14 御力を表される主をあがめよ。力ある御業をたたえて、我らは賛美の歌をうたう。

 神様に向かって歌うことは、古くから礼拝のコンセプトの中にありました。聖書の中で、主に向かって賛美するという言葉が最初に記録されているのは、出エジプト記の15章です。「モーセとイスラエルの民は主を賛美してこの歌をうたった。主に向かってわたしは歌おう。主は大いなる威光を現し馬と乗り手を海に投げ込まれた。 主はわたしの力、わたしの歌、主はわたしの救いとなってくださった。」 ダビデも主に歌うことに熱心で、多くの歌を作り、人々にも歌うことを勧めました。この伝統が今まで受け継がれ、形は様々ですが日曜日の礼拝で歌わない教会はほとんどありません。

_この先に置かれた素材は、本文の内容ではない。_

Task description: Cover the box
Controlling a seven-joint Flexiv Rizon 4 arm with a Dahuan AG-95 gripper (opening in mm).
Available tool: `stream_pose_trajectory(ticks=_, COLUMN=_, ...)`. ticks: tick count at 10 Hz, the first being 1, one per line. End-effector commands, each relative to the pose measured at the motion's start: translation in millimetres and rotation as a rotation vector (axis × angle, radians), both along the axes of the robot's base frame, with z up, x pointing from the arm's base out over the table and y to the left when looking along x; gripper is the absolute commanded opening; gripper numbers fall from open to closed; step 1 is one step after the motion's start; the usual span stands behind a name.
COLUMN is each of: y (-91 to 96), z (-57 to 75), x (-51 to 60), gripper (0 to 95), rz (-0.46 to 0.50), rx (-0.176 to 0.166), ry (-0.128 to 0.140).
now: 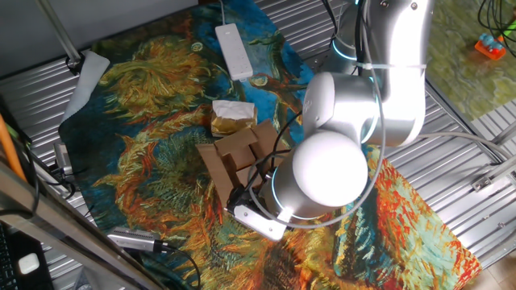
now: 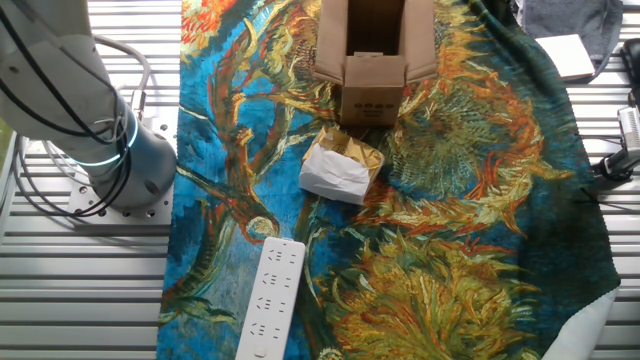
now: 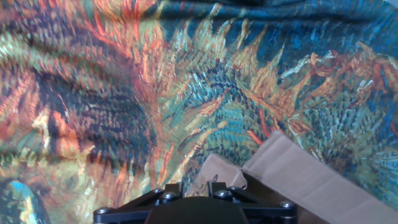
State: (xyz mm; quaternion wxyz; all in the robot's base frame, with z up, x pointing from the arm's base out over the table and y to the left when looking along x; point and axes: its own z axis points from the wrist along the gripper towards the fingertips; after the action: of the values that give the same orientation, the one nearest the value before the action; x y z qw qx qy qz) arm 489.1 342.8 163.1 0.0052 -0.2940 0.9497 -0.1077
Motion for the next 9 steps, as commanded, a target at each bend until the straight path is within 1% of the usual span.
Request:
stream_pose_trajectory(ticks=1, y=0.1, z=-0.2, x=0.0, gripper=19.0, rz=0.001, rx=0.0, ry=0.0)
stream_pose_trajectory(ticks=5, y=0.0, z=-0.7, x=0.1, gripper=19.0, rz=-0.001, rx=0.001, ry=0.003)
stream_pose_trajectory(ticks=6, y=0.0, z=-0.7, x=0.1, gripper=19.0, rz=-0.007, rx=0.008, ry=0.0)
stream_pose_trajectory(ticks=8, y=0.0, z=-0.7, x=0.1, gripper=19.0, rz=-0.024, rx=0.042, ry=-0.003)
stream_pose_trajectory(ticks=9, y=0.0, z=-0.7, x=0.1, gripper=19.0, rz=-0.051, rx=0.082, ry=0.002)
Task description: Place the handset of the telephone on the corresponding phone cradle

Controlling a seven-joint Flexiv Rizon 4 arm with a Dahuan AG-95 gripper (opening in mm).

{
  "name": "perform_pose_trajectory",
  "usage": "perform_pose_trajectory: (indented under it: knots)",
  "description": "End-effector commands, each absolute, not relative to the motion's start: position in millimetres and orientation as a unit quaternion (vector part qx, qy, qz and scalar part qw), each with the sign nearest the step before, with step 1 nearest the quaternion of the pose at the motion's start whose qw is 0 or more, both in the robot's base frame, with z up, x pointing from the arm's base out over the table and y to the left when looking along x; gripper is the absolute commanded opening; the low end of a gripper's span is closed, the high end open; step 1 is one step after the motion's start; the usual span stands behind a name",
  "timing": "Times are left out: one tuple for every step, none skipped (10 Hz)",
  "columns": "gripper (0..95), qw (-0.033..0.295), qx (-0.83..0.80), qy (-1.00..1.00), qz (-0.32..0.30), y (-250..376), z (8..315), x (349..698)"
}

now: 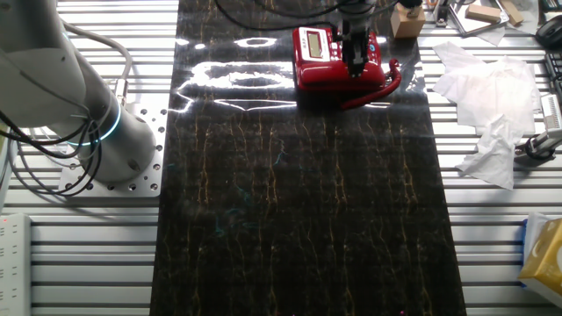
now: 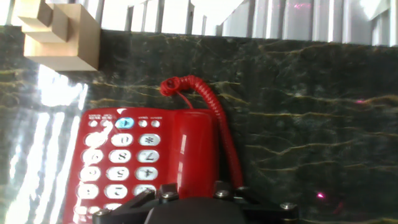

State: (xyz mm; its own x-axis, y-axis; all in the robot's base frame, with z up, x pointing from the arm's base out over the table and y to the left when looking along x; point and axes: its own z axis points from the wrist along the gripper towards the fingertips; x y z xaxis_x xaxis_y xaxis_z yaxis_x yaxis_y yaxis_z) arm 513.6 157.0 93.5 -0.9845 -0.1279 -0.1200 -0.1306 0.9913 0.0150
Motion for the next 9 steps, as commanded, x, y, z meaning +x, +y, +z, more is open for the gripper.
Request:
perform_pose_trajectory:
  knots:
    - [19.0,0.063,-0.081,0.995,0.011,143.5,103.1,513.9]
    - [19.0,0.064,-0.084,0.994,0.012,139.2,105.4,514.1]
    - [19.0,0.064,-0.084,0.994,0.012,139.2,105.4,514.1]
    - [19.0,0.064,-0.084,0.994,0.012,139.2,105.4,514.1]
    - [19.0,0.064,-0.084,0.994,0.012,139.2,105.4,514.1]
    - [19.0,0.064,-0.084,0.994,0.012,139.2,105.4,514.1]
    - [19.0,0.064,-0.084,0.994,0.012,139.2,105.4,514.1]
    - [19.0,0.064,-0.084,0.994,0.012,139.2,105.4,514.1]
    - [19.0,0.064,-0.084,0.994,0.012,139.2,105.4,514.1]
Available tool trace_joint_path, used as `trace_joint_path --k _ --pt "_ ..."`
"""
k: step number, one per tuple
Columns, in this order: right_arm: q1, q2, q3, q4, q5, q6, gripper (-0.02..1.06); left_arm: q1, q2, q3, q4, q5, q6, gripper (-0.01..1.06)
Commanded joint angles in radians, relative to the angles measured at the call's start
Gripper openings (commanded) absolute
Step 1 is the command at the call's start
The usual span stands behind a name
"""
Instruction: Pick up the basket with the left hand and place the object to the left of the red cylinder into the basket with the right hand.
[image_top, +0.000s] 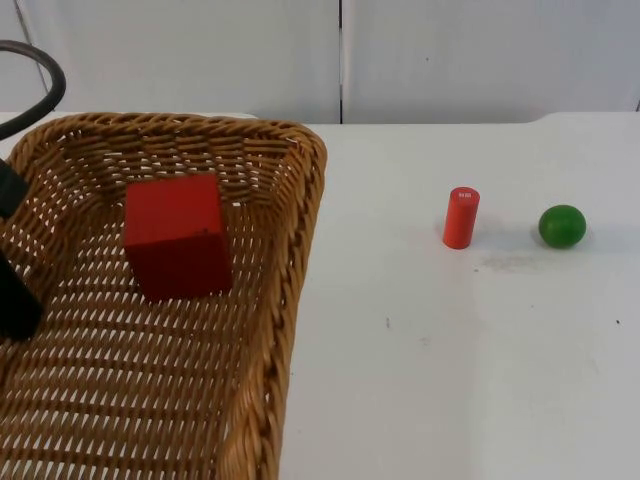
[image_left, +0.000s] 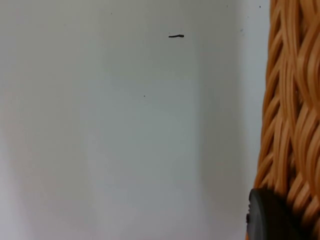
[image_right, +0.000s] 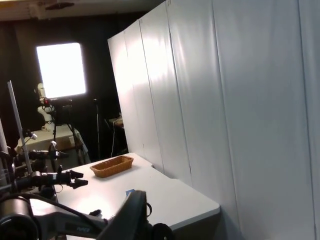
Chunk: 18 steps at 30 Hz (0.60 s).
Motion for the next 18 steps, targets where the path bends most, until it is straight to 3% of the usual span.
trace_joint_path --k 1,18 --pt "-0.006 -0.002 0.002 0.015 0.005 0.004 1.05 0.004 -0.009 -0.004 -0.041 -0.005 0.005 0.00" --pt "-0.006 -0.002 0.002 0.020 -0.003 0.004 1.05 0.004 -0.006 -0.004 -0.041 -0.049 0.012 0.00"
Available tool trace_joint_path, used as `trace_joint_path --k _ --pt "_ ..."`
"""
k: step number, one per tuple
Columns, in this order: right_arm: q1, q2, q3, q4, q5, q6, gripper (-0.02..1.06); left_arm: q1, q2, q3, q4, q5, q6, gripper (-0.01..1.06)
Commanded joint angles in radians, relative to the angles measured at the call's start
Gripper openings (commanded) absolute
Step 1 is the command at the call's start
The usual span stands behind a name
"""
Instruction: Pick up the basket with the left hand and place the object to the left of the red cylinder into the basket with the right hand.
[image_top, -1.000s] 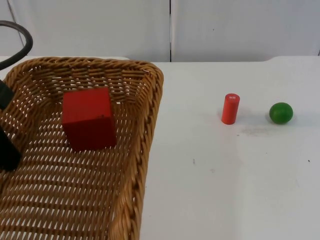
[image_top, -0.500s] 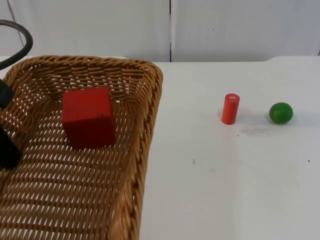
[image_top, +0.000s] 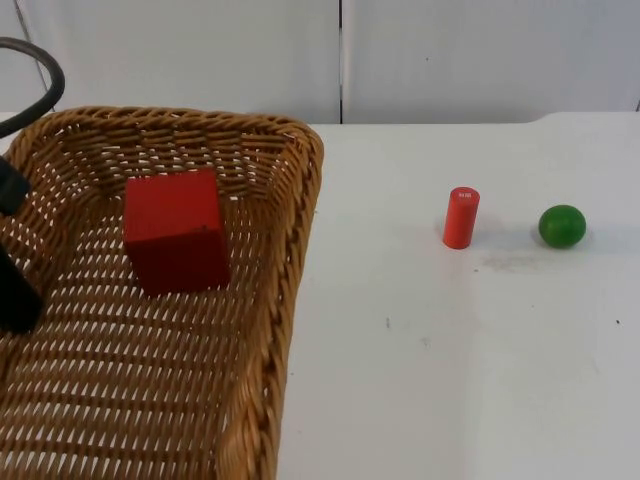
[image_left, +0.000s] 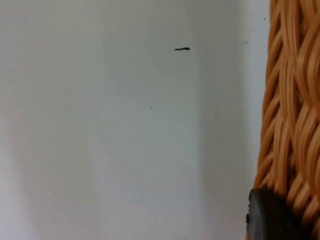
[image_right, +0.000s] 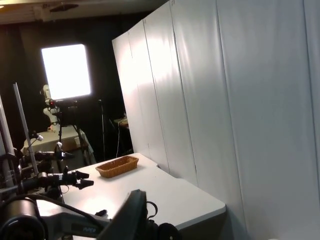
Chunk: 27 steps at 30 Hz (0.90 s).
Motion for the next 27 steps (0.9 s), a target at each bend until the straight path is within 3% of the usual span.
trace_joint_path --k 1,17,27 --pt "-0.006 -0.002 0.002 0.005 -0.010 0.001 1.05 0.004 -0.006 -0.004 -0.041 -0.018 0.004 0.00" --pt "-0.006 -0.002 0.002 -0.013 0.012 -0.024 1.05 0.004 0.177 -0.012 -0.059 -0.193 0.055 0.00" --pt "-0.006 -0.002 0.002 -0.095 0.043 -0.024 1.05 0.004 0.372 -0.176 -0.046 -0.167 0.071 0.00"
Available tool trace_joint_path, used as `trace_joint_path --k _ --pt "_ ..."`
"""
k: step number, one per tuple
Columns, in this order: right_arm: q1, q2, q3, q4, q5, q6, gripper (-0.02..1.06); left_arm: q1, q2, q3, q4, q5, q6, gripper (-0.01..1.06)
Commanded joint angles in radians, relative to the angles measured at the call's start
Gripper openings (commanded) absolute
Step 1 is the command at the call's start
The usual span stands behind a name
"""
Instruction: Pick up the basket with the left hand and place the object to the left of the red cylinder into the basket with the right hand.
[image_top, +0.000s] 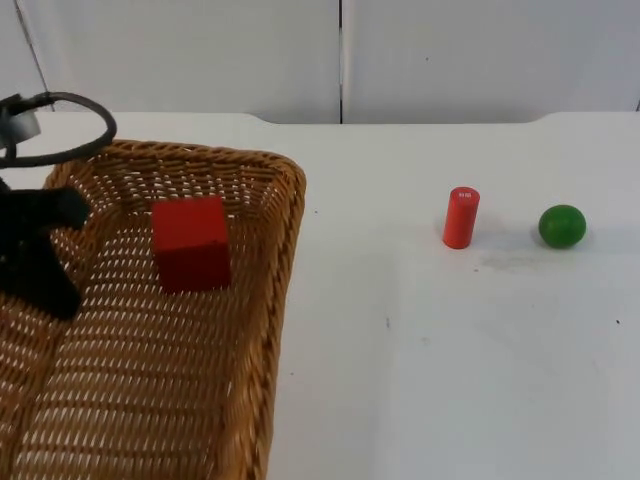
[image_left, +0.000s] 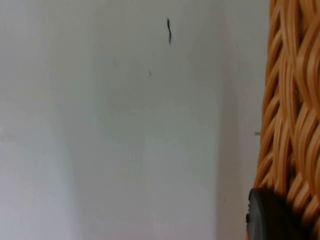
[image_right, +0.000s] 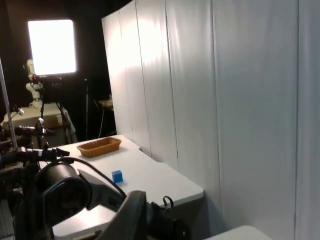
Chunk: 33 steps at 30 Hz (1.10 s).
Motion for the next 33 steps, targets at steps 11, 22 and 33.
trace_joint_path --k 11,22,33 --pt "-0.006 0.000 0.002 -0.076 0.063 -0.008 1.05 0.007 0.214 -0.201 -0.002 0.033 0.005 0.00" --pt "-0.006 0.000 0.002 -0.113 0.063 -0.008 1.05 0.083 0.316 -0.248 -0.023 0.020 0.022 0.00" --pt "-0.006 0.000 0.002 -0.125 0.063 -0.008 1.05 0.085 0.317 -0.248 -0.017 0.011 0.069 0.00"
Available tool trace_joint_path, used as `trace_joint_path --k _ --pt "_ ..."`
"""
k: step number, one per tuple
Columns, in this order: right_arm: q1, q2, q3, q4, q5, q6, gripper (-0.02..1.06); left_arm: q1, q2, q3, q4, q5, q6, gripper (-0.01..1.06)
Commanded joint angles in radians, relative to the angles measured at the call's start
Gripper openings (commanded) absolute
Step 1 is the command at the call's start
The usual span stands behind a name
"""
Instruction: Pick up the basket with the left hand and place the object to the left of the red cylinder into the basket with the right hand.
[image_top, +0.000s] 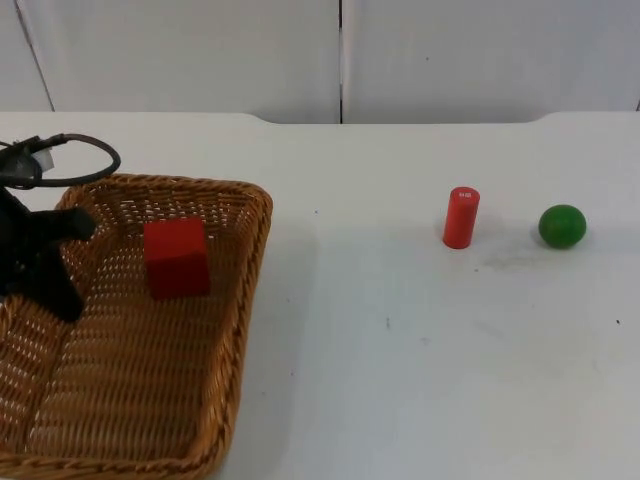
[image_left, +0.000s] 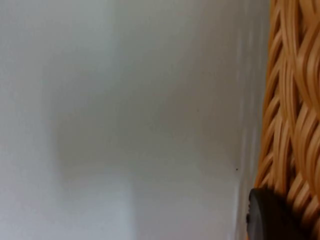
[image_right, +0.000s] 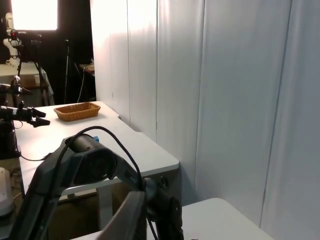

けれども音楽には人を惹きつける魅力があるので、音楽自体や音楽家が神様に代わる偶像になってしまったり、音楽が神様が喜ばれない目的に用いられる危険があるのです。
戦争になれば、賛美歌は最も効果的な軍歌になります。アメリカの教会は賛美歌で兵士を送り出し、日本の教会も賛美歌で兵士を送り出しました。どちらも「神のために相手を倒す」と歌われて神様は大変困ったと思います。
ですから、主に向かって歌うということがどういうことか、神様の意思にかなって音楽を正しく用いているか、よく吟味されなければなりません。ダビデの歌を見てゆくと、ほめたたえる歌だけではなく、自分の思いや願いを伝える内容の歌があることがわかります。ユアチャーチでは、主をほめたたえる歌よりも、自分の思いや願いを伝える内容の歌を多く歌いますが、それは皆さん一人一人が、神様の近くにいること、そしてもっと親密になることが何よりも大切だと考えているからです。今日も主に向かって歌いましょう。そして今までよりももっと主に近づく、主のすぐそばにいることを体験してください。


メッセージのポイント

  旧約時代の人々は神様を民族の神様と考えていたので自分たちの敵を神の敵と自然に考えていました。そこで自分の国の滅びは、背反した民族に対する神様の怒りと受け止めたのです。イエスは、世に来てこの発想を逆転しました。神様と全ての人間の共通の敵は「罪」だということを十字架を通して明らかにされました。聖書の中に見られる、神様の復讐、激怒という人間的な怒りの描写は記者がその文化的、言語的制約の下にあったからの限界です。だからといって聖書が信頼できないわけではありません。ただ私たちはご自身をイエスとして表された時の神様の言葉、行動を基準に聖書を読まなければ誤解しやすいのです。

話し合いのために

1) なぜ神様が怖い(怖くない)のですか?
2) 神様の敵とは?

子供たちのために

 小学生以下の子供たちには、このテキストから神様の怒りについて正しく理解してもらうのは困難だと思いますが、神様と私たちの共通の敵「罪」についてならわかってもらえると思います。そこで、まず9、12-14を取り上げたうえで、子供たちが持っている「敵」のイメージを聞いてみましょう。それからイエス様の敵とは誰だろうかという方向に導いてください。それは特定の人や民族や国ではなく、人間なら誰でもが持っている心の罪です。罪は、自分の罪であれ、人の罪であれ、時には単独で、時には集合して人を傷つけ、平和を壊します。罪は私たちの敵でもあります。イエス様を信じて、イエス様にしたがって行く時に、私たちもイエス様とともに罪と戦い勝つことができるのです。